» **Your task**:
Lines from the start of the data through the line containing "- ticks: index" must be given again exactly. Leave the others out.

Records drawn from a dataset
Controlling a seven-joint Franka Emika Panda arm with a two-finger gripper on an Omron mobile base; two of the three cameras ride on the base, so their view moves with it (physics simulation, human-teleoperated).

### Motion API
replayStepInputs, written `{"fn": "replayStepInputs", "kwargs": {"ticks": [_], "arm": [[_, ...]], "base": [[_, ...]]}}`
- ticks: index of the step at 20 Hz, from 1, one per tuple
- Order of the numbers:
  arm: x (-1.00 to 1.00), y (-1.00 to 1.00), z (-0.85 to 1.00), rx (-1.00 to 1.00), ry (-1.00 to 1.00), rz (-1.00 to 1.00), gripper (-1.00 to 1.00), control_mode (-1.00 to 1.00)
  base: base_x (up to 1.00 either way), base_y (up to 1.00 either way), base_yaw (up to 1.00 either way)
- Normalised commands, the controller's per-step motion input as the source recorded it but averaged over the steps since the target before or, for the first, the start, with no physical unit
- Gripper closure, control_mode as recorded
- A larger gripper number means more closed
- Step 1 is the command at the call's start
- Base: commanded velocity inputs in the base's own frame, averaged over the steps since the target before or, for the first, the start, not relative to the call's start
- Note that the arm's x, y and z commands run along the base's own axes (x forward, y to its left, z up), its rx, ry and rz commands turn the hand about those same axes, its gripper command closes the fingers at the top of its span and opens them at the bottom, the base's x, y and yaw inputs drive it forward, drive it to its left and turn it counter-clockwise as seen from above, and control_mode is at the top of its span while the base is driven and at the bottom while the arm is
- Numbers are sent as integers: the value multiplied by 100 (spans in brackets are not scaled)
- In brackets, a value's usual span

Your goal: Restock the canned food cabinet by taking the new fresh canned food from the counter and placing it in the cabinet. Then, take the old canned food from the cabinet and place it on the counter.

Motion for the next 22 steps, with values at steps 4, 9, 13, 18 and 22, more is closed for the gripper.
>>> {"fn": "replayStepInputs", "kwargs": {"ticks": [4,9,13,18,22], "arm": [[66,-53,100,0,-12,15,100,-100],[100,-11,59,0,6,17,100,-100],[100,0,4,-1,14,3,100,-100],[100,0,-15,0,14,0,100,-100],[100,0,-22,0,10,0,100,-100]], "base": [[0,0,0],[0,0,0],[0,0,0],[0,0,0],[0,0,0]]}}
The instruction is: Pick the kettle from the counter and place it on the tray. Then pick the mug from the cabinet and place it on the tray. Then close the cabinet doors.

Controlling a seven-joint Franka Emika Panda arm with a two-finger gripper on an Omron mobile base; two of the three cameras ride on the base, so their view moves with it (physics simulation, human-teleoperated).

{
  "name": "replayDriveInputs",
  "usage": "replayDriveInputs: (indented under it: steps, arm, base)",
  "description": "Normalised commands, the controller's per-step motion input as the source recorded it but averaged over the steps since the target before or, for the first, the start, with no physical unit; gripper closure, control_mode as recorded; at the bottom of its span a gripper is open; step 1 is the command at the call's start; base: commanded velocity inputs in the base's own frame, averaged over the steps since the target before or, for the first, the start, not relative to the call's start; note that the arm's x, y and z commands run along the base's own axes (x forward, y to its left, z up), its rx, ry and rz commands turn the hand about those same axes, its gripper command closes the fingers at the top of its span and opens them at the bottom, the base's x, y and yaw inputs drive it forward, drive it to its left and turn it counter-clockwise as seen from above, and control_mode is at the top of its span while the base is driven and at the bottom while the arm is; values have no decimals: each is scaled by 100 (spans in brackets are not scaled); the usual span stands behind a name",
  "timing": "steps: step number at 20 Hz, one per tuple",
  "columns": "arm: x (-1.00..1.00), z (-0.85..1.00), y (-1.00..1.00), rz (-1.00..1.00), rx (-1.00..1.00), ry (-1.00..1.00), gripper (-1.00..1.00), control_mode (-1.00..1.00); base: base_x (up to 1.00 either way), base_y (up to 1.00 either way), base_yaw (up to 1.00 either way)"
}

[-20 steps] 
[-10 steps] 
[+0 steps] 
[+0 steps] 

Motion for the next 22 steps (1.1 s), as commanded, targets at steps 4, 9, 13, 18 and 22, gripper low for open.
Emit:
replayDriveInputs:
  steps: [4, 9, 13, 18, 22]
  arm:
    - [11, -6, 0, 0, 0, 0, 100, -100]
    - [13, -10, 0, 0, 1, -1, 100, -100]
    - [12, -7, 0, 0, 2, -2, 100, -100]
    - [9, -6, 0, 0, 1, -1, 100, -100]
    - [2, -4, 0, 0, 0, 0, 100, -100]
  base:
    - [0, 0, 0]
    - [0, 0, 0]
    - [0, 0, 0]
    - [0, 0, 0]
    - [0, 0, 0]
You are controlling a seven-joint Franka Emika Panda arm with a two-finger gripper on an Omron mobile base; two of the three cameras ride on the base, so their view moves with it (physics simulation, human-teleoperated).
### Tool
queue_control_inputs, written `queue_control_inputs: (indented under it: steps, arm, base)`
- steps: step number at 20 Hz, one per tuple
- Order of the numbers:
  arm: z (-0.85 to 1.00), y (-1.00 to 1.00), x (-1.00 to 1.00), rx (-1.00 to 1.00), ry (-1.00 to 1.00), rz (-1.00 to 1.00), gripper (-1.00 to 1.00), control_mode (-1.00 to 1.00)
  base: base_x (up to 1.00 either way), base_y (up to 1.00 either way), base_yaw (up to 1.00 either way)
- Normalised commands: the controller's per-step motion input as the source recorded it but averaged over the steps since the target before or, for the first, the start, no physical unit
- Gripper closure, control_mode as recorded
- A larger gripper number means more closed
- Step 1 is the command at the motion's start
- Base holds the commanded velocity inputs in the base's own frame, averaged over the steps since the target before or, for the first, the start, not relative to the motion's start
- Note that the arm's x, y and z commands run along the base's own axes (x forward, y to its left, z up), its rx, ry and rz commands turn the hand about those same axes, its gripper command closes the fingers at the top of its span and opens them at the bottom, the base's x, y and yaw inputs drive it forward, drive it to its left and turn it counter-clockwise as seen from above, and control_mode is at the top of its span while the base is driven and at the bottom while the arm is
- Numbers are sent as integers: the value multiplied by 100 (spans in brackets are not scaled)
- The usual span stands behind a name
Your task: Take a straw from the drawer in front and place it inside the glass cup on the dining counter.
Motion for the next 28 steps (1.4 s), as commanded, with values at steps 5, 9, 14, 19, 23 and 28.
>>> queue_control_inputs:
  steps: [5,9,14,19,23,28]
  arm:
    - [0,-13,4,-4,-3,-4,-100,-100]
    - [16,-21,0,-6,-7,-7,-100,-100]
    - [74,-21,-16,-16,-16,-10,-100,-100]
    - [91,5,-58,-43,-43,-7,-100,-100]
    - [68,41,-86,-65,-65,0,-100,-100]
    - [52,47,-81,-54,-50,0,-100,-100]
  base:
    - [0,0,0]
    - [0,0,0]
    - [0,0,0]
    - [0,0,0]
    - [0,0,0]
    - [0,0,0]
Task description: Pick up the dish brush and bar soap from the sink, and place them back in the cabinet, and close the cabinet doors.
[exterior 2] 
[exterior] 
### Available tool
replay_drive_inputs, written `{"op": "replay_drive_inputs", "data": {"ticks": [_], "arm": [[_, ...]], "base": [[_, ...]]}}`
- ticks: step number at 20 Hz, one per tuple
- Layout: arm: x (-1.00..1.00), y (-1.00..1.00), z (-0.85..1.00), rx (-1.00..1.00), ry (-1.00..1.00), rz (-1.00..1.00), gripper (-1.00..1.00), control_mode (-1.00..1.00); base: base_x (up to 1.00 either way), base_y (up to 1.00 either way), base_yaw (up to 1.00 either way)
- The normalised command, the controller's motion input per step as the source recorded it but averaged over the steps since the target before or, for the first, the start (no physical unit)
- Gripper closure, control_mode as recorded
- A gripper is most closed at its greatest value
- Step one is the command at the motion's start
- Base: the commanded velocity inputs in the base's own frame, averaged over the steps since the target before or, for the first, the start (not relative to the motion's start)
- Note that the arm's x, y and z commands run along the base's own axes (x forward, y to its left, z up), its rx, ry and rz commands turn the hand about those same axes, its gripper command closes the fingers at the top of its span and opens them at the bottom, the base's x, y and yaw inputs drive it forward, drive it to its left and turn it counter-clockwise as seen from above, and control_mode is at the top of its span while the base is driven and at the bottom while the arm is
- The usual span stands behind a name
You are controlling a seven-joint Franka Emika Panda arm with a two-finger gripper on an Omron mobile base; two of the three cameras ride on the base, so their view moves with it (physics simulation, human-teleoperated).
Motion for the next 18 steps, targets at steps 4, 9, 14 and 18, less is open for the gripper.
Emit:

» **Answer for this exercise**:
Controlling a seven-joint Franka Emika Panda arm with a two-finger gripper on an Omron mobile base; two of the three cameras ride on the base, so their view moves with it (physics simulation, human-teleoperated).

### Motion API
replayStepInputs, written `{"fn": "replayStepInputs", "kwargs": {"ticks": [_], "arm": [[_, ...]], "base": [[_, ...]]}}`
- ticks: index of the step at 20 Hz, from 1, one per tuple

No further output is required.